■ **YOUR ASSIGNMENT**
With images removed, return the whole listing exactly as written.

■ **COLLECTED DATA**
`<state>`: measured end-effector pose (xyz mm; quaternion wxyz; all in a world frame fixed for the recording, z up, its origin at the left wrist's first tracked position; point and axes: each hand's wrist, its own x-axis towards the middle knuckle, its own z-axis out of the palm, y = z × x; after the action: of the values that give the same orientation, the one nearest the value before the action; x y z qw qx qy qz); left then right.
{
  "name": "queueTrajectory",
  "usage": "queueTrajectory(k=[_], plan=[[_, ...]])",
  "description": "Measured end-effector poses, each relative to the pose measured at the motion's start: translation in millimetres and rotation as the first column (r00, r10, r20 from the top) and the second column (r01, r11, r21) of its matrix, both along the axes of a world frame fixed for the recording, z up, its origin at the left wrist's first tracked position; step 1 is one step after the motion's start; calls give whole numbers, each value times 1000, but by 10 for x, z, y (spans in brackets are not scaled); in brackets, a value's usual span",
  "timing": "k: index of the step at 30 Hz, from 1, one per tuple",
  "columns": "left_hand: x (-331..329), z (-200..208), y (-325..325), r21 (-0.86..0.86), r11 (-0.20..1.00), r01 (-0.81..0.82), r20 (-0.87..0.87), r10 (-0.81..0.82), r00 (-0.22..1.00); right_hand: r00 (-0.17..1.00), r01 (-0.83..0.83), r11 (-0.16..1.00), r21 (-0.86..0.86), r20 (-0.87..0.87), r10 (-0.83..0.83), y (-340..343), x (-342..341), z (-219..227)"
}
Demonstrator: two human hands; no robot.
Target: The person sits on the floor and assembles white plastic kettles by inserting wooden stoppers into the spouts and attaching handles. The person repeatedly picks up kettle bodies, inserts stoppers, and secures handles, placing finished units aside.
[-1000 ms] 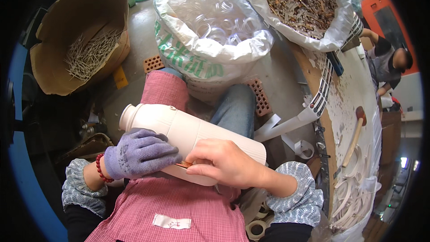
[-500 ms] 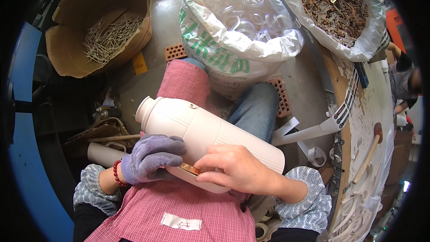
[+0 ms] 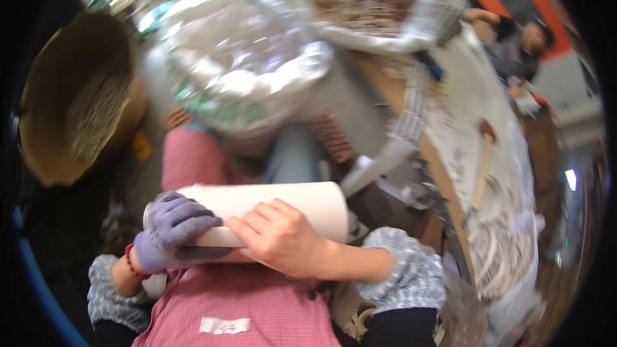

■ **SOLUTION TO THIS PROBLEM**
`<state>`: measured end-effector pose (xyz mm; quaternion wxyz; all in a world frame fixed for the recording, z up, its origin at the left wrist's first tracked position; point and axes: each hand's wrist, its own x-axis towards the middle knuckle, its own z-axis out of the palm, y = z × x; after the action: of the values that give the same orientation, the one nearest the value before the action; x y z qw qx qy qz); left then right.
{
  "name": "queueTrajectory",
  "usage": "queueTrajectory(k=[_], plan=[[_, ...]])",
  "description": "Measured end-effector poses, each relative to the pose measured at the motion's start: translation in millimetres and rotation as the first column (r00, r10, r20 from the top) and the second column (r01, r11, r21) of its matrix, both along the axes of a world frame fixed for the recording, z up, its origin at the left wrist's first tracked position; step 1 is one step after the motion's start; calls give whole numbers, each value times 1000, but by 10 for x, z, y (spans in brackets are not scaled); in brackets, a value's usual span",
  "timing": "k: index of the step at 30 Hz, from 1, one per tuple",
  "columns": "left_hand: x (-331..329), z (-200..208), y (-325..325), r21 (-0.86..0.86), r11 (-0.20..1.00), r01 (-0.81..0.82), r20 (-0.87..0.87), r10 (-0.81..0.82), r00 (-0.22..1.00); right_hand: r00 (-0.17..1.00), r01 (-0.83..0.83), r11 (-0.16..1.00), r21 (-0.86..0.86), r20 (-0.87..0.87), r10 (-0.83..0.83), y (-340..343), x (-342..341), z (-219..227)"
}
Demonstrator: two human hands; no robot.
Target: The person sits on the floor and assembles white plastic kettles by inserting wooden stoppers into the spouts and attaching handles. The person repeatedly picks up kettle bodies, inserts stoppers, and secures handles, placing finished units aside.
[-1000 ms] 
[-500 ms] 
[+0 ms] 

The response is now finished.